• _Task prompt_:
Copy out all lines in the data below containing the string "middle".

Start of Given records

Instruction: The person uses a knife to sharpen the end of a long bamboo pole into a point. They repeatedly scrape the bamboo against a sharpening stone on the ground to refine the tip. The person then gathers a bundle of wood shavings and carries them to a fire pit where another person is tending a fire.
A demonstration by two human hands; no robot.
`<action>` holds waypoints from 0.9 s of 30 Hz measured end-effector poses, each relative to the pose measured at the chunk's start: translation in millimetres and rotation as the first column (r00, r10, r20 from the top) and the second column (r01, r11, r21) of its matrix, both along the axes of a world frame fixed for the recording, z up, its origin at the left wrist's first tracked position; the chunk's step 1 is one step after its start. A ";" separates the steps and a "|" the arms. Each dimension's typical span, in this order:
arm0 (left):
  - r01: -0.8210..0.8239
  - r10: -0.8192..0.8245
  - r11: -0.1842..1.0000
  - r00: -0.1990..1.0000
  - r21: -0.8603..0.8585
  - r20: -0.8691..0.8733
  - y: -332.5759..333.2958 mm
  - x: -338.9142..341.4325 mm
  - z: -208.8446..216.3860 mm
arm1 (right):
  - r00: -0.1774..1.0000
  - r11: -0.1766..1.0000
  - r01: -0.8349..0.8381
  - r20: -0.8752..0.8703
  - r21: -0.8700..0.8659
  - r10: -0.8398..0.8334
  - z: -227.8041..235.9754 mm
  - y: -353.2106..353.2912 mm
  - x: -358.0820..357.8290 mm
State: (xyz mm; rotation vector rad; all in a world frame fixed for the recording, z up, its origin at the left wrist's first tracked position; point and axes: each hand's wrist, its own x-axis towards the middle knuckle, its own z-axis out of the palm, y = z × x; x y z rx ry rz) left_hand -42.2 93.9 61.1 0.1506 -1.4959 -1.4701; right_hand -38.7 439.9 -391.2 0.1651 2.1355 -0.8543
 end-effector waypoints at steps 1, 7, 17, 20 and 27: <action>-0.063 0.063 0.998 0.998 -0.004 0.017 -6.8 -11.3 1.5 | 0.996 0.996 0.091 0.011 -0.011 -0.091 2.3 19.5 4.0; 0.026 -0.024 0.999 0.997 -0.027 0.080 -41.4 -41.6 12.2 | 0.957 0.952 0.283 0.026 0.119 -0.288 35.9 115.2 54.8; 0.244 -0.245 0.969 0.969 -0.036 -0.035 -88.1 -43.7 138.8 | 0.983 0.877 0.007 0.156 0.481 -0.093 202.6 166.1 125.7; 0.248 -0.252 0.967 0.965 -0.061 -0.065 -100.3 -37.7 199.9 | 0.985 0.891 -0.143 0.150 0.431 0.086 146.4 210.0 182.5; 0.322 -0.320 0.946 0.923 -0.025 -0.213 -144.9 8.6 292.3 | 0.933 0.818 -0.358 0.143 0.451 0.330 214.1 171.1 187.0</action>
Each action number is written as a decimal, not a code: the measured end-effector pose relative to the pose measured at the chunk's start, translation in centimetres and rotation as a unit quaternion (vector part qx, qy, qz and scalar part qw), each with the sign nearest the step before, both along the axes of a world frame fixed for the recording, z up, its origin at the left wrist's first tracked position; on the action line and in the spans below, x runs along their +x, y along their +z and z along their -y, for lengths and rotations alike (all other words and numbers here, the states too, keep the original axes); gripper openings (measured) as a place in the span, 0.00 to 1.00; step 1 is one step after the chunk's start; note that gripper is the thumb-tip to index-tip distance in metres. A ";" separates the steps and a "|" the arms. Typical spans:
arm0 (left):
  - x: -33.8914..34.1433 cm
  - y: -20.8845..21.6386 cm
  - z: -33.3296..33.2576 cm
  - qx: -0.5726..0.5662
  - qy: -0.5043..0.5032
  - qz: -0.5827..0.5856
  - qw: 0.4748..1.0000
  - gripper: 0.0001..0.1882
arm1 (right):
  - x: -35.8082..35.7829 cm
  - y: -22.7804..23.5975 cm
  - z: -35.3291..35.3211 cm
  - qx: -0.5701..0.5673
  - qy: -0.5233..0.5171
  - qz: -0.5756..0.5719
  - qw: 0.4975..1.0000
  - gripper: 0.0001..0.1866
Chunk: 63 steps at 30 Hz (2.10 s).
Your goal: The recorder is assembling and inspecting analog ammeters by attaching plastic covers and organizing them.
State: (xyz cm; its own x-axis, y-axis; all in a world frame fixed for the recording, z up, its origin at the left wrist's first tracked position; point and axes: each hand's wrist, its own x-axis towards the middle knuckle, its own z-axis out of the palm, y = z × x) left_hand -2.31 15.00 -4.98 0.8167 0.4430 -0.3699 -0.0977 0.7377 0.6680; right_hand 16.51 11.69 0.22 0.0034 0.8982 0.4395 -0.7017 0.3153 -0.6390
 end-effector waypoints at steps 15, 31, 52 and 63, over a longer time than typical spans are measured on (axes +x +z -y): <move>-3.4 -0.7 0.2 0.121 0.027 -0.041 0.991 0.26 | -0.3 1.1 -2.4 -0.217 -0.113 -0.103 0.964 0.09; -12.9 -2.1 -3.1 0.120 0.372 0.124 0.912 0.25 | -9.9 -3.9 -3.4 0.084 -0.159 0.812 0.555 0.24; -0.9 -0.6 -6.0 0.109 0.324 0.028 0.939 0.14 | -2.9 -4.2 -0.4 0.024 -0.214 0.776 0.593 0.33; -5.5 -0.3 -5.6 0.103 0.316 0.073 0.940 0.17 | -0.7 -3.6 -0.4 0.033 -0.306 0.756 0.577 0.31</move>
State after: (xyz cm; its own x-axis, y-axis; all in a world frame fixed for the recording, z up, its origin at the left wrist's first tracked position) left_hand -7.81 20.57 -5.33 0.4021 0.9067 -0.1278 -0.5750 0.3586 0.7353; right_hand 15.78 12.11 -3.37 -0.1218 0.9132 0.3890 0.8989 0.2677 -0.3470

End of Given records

• _Solved problem_:
State: (xyz mm; rotation vector rad; all in a world frame fixed for the recording, z up, its origin at the left wrist's first tracked position; point and axes: each hand's wrist, its own x-axis towards the middle knuckle, its own z-axis out of the palm, y = z × x; x y z rx ry rz) left_hand -42.2 93.9 61.1 0.1506 -1.4959 -1.4701; right_hand -38.7 439.9 -391.2 0.1651 2.1355 -0.8543
State: (xyz cm; its own x-axis, y-axis; all in a world frame fixed for the recording, z up, its origin at the left wrist's first tracked position; point and axes: each hand's wrist, its own x-axis towards the middle knuckle, its own z-axis out of the palm, y = z × x) left_hand -2.31 15.00 -4.98 0.8167 0.4430 -0.3699 -0.0977 0.7377 0.6680; right_hand 16.51 11.69 0.22 0.0034 0.8982 0.4395 -0.7017 0.3153 -0.6390

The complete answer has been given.